• Fully vaccinated Colin Powell, a former secretary of state, dies of COV

    From Dr. Rudy Cornholer@21:1/5 to All on Tue Oct 19 00:17:36 2021
    XPost: us.military.army, alt.fan.sean-hannity, alt.activism
    XPost: talk.politics.misc

    Colin Powell, who served as secretary of state during the presidency
    of George W. Bush and led the first Gulf War as chairman of the
    Joint Chiefs, has died at age 84 of complications from COVID-19, his
    family confirmed.

    Powell, the first African American to serve in both of those senior
    posts, died Monday morning. The family said that "he was fully
    vaccinated." His longtime aide, Peggy Cifrino, told The New York
    Times he had been treated in recent years for multiple myeloma, a
    blood cancer that can suppress the body's immune system.
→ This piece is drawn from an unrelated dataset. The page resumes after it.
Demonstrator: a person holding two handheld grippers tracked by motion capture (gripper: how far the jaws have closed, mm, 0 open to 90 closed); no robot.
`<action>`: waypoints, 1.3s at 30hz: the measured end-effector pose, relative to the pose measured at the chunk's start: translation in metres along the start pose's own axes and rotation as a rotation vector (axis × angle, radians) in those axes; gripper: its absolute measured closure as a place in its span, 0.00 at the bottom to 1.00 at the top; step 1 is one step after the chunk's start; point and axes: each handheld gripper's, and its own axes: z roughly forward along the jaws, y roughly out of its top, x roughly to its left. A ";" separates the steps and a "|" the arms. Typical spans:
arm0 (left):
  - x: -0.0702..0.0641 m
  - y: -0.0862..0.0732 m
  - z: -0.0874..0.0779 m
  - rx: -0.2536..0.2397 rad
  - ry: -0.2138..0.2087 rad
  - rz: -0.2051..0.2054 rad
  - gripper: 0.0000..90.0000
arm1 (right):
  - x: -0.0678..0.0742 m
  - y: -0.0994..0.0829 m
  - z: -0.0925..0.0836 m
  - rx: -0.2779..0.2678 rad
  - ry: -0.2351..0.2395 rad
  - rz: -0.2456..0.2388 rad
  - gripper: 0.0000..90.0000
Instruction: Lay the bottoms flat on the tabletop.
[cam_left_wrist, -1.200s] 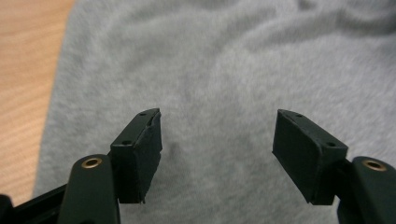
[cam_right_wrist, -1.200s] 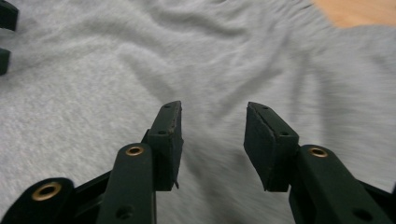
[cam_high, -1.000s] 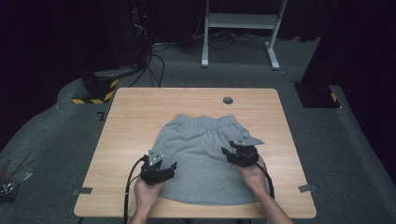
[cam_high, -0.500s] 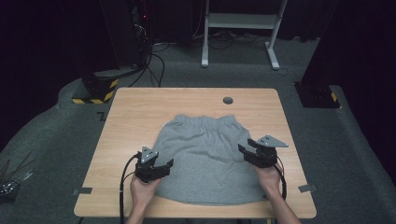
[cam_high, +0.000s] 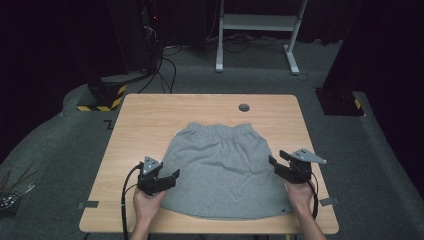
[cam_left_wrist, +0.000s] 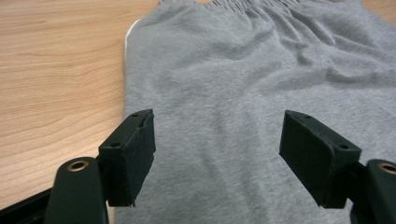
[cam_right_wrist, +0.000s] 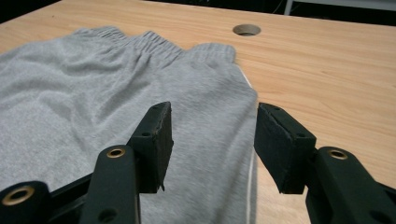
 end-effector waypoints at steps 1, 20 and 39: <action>0.002 0.000 0.000 -0.002 -0.001 -0.008 0.30 | -0.002 -0.001 -0.002 -0.003 -0.001 0.006 0.52; 0.033 -0.022 -0.008 0.025 0.101 -0.093 0.32 | -0.031 -0.030 -0.020 0.054 -0.079 0.058 0.52; 0.053 -0.043 -0.003 0.086 0.222 -0.099 0.32 | -0.041 -0.055 -0.009 0.234 -0.161 0.033 0.45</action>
    "We want to thank the medical staff at Walter Reed National Medical
    Center for their caring treatment," the family said in a Facebook
    post. "We have lost a remarkable and loving husband, father,
    grandfather and a great American."

    It is unclear what the status of Powell's multiple myeloma and his
    immune system was at the time of his death — or whether the cancer
    could have made him vulnerable to COVID-19 despite vaccination.
    Studies have shown patients with multiple myeloma are at higher risk
    for severe COVID-19.

    In a White House statement, President Biden said Powell "believed in
    the promise of America because he lived it. And he devoted much of
    his life to making that promise a reality for so many others."

    Biden said Powell "embodied the highest ideals of both warrior and
    diplomat."

    "From his front-seat view of history, advising presidents and
    shaping our nation's policies, Colin led with his personal
    commitment to the democratic values that make our country strong,"
    the president said. "Time and again, he put country before self,
    before party, before all else — in uniform and out — and it earned
    him the universal respect of the American people."

    The Army helped Powell find his path
    Powell, the son of Jamaican immigrants, was born in Harlem and grew
    up in a working class family in the South Bronx. In the Army, he
    found a culture where a Black man could find his own path — where
    race, background and income level didn't define you, he told NPR in
    2012.

    "People have asked me, 'What would you have done if you hadn't gone
    into the Army?' I'd say, 'I'd probably be a bus driver, I don't
    know,'" Powell said.

    As a young Army officer, he served as an adviser in South Vietnam in
    the early 1960s. During that first tour, he believed the U.S. was in
    Southeast Asia "to save the world from communism," he told C-SPAN in
    1995.

    But after a second tour in 1968, when the U.S. was at the height of
    its military involvement in Vietnam, he lost his early optimism.

    "We weren't sure how we were going to get out of this war, and we
    weren't sure that we were prepared to make the investment that would
    be required to either win or get out with honor," he said.

    Vietnam forever informed his approach to foreign policy
    He would remember the lessons of Vietnam as he rose through the
    ranks, eventually becoming chairman of the Joint Chiefs of Staff
    under then-President George H.W. Bush.